> _Task goal_:
The answer consists solely of the listing's lines from the first through the line containing "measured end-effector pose", each reproduced exactly.

______

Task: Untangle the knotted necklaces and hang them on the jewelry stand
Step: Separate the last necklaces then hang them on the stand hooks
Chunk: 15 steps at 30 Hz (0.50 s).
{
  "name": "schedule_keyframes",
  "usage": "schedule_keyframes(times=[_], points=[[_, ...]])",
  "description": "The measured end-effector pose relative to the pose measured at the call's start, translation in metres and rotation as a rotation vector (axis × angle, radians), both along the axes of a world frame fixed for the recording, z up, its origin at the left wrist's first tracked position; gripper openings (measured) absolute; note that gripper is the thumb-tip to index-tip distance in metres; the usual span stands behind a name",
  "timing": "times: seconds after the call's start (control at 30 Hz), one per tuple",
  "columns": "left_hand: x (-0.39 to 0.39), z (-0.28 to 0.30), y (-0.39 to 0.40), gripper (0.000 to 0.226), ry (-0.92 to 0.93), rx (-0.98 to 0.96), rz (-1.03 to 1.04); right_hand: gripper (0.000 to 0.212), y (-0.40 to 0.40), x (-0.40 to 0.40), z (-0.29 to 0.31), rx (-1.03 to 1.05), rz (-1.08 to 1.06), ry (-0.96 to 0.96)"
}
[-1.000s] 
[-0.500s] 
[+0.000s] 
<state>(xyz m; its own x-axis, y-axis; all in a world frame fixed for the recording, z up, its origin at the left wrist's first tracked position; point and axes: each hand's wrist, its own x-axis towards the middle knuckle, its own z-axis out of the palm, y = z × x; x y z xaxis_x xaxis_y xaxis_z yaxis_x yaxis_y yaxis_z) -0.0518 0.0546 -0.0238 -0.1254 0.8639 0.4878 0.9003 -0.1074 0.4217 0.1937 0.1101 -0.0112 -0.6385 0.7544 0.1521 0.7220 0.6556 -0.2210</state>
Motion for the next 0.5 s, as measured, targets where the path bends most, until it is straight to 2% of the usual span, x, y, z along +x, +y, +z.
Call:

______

> _Output of the exercise_:
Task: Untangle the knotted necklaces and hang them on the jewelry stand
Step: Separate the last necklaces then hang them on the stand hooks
Chunk: 15 steps at 30 Hz (0.50 s).
{
  "name": "schedule_keyframes",
  "usage": "schedule_keyframes(times=[_], points=[[_, ...]])",
  "description": "The measured end-effector pose relative to the pose measured at the call's start, translation in metres and rotation as a rotation vector (axis × angle, radians), both along the axes of a world frame fixed for the recording, z up, its origin at the left wrist's first tracked position; gripper openings (measured) absolute; note that gripper is the thumb-tip to index-tip distance in metres; the usual span stands behind a name",

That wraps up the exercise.